In 2008, I became an independent fund manager/consultant.  My father passed away at 45 years old and I had decided when I reached that age I would step back and spend more time enjoying life.  A month after doing so, the Financial Crisis precipitated by the Lehman Brothers bankruptcy hit.  One of Russell’s clients, Okayama Metal and Machinery Pension Fund (now known as West Japan Machinery Pension Fund), faced the difficult possibility of dissolution.  Since OMM was based in my hometown, they asked for my help in weathering the crisis.  With dissolution already on the table, I was free to try almost anything to keep the fund afloat, and I joined OMM in 2009.  Since then, with sound yearly returns based on solid ALM, the fund’s financial position has become quite sound.  My goal for this pension fund is to put a structure in place that can maintain a sophisticated, diversified investment.

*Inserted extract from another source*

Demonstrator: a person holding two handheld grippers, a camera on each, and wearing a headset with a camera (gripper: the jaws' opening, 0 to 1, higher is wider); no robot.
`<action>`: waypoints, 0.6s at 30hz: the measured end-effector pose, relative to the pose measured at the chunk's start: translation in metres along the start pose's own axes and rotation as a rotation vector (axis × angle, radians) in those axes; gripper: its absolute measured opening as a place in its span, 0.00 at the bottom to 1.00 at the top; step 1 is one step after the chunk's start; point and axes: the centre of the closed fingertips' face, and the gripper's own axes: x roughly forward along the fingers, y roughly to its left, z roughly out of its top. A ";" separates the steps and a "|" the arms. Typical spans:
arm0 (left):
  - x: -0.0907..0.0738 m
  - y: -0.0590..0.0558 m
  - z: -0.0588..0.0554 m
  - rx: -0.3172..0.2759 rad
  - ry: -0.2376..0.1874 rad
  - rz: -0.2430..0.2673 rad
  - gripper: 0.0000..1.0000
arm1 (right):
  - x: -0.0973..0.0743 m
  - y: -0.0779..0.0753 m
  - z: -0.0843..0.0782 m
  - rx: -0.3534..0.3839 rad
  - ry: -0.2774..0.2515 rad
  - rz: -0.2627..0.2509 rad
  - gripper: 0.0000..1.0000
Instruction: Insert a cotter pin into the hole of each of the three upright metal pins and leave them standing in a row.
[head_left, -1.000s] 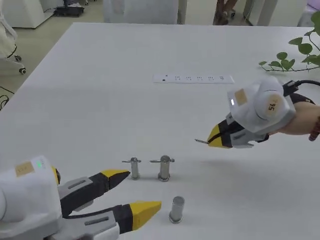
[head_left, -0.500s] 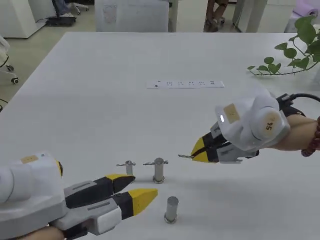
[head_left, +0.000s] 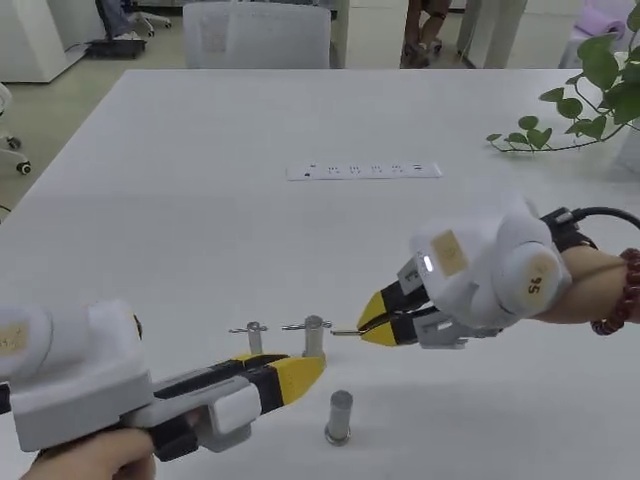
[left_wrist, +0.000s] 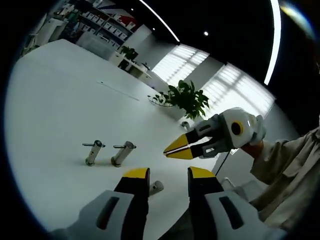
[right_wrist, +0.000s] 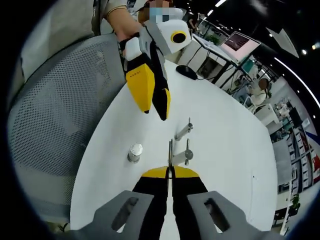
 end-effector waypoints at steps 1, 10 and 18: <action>0.001 0.001 -0.001 -0.006 0.008 0.009 0.28 | 0.000 0.002 0.002 -0.007 -0.002 0.000 0.02; 0.011 -0.002 -0.005 -0.043 0.022 0.004 0.25 | 0.000 0.012 0.013 -0.040 -0.010 0.008 0.02; 0.017 -0.005 -0.009 -0.082 0.032 0.003 0.17 | 0.001 0.017 0.020 -0.053 -0.019 0.011 0.02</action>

I would like to see Japanese corporate pension funds become more sophisticated.  Currently, pension funds in Japan are positioned as general investors, run by directors who are not even required to submit a CV, much less be qualified for alternative investments.  I believe corporate pension funds should be registered as qualified investors, which would allow them to act like venture capitalists, as the Japanese government would like.

 

Organization Profile

West Japan Machinery Pension Fund is a multi-employer pension organization benefiting employees of metal and machinery companies in the Okayama/Hyogo/Kyoto area.  WJM and Okayama Metal and Machinery Pension Fund merged in October 2019.  Assets of the defined benefit pension totaled nearly JPY 20 billion at the end of February 2020.